Xtext: An IDE on the cheap - giu
http://lambda-the-ultimate.org/node/3994

======
10ren
The UI looks slick. Removing duplicated concepts and thus getting stuff for
free is cool (like completing editors). Specifying cross-references in the
grammar, so they can be used (eg) by the editor to complete (eg) method names,
is also very cool; and they claim this is unique in compiler construction
(though I've written a grammar parser generator that specifies cross-
references myself). The first link suggests generating an editor for free is
the killer feature
([http://www.eclipse.org/forums/index.php?t=tree&goto=3701...](http://www.eclipse.org/forums/index.php?t=tree&goto=37014&#page_top))
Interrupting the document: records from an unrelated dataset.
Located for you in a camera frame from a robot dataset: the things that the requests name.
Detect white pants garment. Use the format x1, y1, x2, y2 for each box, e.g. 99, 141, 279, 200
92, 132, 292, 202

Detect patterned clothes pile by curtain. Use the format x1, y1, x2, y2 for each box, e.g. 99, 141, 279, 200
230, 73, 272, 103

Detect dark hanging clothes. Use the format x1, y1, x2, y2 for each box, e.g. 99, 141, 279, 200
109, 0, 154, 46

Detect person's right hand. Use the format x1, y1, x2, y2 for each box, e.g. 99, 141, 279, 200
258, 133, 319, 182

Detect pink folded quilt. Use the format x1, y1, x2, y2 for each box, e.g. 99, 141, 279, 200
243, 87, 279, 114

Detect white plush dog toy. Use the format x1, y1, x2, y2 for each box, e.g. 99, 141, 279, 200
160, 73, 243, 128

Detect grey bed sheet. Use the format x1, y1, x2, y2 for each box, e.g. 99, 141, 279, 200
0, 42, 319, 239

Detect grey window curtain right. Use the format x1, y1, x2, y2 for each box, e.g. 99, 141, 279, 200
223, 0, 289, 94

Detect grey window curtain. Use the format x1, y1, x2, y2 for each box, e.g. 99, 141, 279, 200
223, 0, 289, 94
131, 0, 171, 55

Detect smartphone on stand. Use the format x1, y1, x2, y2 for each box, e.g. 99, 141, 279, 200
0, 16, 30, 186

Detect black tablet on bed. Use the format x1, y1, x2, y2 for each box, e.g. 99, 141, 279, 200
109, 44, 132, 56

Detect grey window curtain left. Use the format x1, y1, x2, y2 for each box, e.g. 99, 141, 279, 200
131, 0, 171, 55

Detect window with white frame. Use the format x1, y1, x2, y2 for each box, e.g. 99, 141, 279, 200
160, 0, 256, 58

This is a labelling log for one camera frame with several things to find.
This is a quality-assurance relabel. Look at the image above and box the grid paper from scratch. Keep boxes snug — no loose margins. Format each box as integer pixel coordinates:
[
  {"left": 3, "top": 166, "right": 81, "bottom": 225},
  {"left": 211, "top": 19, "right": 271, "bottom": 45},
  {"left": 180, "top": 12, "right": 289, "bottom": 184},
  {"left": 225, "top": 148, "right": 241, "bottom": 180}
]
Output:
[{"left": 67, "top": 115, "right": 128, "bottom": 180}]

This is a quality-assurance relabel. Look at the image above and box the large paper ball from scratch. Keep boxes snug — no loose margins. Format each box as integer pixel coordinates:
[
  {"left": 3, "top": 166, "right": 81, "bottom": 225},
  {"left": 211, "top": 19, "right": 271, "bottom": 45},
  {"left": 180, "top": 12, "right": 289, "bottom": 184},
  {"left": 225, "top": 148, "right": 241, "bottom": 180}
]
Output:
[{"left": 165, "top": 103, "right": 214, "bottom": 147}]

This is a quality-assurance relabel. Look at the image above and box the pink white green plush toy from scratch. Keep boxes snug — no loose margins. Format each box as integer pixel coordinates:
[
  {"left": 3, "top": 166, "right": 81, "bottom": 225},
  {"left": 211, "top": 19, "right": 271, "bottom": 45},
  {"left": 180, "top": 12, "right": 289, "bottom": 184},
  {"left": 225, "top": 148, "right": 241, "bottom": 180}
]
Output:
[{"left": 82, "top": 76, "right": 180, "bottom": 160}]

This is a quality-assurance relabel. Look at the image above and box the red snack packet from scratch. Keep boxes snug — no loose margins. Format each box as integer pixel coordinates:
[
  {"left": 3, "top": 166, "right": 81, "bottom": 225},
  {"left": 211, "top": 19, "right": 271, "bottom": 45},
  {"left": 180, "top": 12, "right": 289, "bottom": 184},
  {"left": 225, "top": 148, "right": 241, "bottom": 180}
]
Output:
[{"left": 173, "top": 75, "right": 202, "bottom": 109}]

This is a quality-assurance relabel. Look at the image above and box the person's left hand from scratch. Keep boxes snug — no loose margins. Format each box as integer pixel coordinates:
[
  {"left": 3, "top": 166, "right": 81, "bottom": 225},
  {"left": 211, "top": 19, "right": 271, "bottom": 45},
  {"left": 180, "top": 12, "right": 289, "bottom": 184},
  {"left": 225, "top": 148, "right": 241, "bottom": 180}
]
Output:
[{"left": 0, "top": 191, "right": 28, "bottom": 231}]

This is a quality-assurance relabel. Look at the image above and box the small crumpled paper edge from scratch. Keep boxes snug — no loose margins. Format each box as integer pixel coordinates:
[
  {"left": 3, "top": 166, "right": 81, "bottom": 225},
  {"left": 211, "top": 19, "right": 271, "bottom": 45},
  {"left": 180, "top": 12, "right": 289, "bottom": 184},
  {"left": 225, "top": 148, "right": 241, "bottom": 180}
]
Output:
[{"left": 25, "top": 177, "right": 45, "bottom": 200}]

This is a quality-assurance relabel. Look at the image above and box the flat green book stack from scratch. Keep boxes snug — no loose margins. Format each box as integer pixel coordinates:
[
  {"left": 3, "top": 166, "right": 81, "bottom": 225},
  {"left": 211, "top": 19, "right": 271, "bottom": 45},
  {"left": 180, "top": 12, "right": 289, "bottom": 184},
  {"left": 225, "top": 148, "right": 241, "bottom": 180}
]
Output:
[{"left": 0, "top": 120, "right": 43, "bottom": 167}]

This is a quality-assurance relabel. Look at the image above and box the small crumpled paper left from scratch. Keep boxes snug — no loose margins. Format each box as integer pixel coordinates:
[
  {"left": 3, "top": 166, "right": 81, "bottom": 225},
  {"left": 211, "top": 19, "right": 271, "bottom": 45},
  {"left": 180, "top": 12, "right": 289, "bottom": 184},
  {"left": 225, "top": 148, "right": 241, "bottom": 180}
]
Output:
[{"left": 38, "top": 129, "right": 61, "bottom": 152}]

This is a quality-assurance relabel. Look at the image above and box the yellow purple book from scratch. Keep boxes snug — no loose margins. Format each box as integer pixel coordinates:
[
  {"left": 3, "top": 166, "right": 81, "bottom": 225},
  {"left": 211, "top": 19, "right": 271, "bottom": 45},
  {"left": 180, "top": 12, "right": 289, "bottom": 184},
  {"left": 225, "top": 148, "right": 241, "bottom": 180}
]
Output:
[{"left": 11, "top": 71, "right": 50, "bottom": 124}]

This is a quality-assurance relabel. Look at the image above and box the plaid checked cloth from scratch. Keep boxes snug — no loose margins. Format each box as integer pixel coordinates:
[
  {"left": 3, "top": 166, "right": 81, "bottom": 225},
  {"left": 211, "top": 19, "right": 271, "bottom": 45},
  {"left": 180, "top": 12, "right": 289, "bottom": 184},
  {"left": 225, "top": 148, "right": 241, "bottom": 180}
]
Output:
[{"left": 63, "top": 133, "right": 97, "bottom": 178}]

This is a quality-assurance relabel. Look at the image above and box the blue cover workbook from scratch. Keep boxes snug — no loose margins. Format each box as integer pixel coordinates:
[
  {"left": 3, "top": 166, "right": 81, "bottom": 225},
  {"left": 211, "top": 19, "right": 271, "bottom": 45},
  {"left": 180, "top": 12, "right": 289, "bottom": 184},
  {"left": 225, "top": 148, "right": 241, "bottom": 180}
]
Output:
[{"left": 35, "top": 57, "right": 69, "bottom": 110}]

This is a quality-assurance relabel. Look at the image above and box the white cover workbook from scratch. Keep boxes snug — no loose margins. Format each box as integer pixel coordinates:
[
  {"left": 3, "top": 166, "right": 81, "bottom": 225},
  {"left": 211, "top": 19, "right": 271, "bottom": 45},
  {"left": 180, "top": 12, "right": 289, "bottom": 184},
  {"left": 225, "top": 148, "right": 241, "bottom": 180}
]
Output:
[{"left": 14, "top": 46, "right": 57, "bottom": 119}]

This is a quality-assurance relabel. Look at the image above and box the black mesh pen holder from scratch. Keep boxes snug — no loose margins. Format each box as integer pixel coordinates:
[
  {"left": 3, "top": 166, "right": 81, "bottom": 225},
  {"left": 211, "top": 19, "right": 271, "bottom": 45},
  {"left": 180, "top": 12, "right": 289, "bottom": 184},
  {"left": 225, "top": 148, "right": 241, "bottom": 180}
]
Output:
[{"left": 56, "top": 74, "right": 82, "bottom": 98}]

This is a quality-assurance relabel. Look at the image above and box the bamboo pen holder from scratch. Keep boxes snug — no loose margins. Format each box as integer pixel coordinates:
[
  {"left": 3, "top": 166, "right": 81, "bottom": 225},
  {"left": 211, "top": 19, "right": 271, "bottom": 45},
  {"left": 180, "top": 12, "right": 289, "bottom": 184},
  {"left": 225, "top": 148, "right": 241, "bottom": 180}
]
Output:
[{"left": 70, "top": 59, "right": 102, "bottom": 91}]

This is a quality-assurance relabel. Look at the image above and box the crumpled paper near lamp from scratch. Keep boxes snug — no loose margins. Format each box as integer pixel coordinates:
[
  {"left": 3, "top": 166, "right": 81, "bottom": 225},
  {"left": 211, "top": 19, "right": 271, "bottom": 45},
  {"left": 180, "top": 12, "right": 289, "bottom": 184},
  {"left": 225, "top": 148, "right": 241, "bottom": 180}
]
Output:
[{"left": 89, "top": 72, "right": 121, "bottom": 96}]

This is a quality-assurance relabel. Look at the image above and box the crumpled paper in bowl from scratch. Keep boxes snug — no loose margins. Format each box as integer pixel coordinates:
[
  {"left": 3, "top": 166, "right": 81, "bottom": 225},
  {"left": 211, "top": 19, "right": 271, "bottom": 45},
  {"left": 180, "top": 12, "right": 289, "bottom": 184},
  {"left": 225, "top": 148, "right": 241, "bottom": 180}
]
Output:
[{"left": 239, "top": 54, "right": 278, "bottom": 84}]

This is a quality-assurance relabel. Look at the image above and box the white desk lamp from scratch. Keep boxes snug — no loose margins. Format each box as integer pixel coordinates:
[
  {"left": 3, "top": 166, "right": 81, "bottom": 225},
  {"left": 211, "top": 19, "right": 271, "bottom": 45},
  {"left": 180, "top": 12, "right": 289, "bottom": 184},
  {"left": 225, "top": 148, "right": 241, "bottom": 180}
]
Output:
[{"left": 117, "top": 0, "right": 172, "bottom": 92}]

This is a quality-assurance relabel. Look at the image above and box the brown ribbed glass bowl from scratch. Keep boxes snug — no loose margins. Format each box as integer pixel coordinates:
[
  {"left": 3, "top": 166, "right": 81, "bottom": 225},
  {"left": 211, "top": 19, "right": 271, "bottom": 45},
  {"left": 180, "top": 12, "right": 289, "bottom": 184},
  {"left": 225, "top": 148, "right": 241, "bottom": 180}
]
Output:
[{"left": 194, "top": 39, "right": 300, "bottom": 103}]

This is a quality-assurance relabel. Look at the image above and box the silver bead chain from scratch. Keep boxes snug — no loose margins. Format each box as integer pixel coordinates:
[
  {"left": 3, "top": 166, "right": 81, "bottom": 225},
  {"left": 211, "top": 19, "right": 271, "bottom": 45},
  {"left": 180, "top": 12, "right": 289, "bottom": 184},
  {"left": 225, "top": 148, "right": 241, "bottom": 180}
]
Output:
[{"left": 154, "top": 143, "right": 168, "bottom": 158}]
I'm not sure I'd use it myself (my IDE is vim), and the specification of a
grammar remains complex, despite the freebies - that's just the nature of the
beast. (their ch. 2 and 3 are worth reading:
<http://www.eclipse.org/Xtext/documentation/1_0_0/xtext.html>) It may not be
that easy to use, if they can be profitable from professional services on it
(but maybe that's not their main revenue). Finally, Z-Bo's comment _Each
generation of programmers thinks they can take a grocery clerk and turn them
into not only a programmer but a compiler writer._ reminds me of:

 _Old structural linguists get very angry when young structural linguists go
on about it. Young structural linguists get deeply excited about it and stay
up late at night convinced that they are very close to something of profound
importance, and end up becoming old structural linguists before their time,
getting very angry with the young ones._
<http://www.otostopcu.org/yazi/h2g2/b2c25.php> (DNA, RatEotU)

I'm still on the young one's side (in attitude), but you've got to limit the
scope and power of the tool, so it really is domain specific (and maybe
simplifying the domain). It's not that users are dumb, but busy with other
stuff.

------
Groxx
Anyone know how well it handles at least moderately dynamic languages? Say,
Ruby?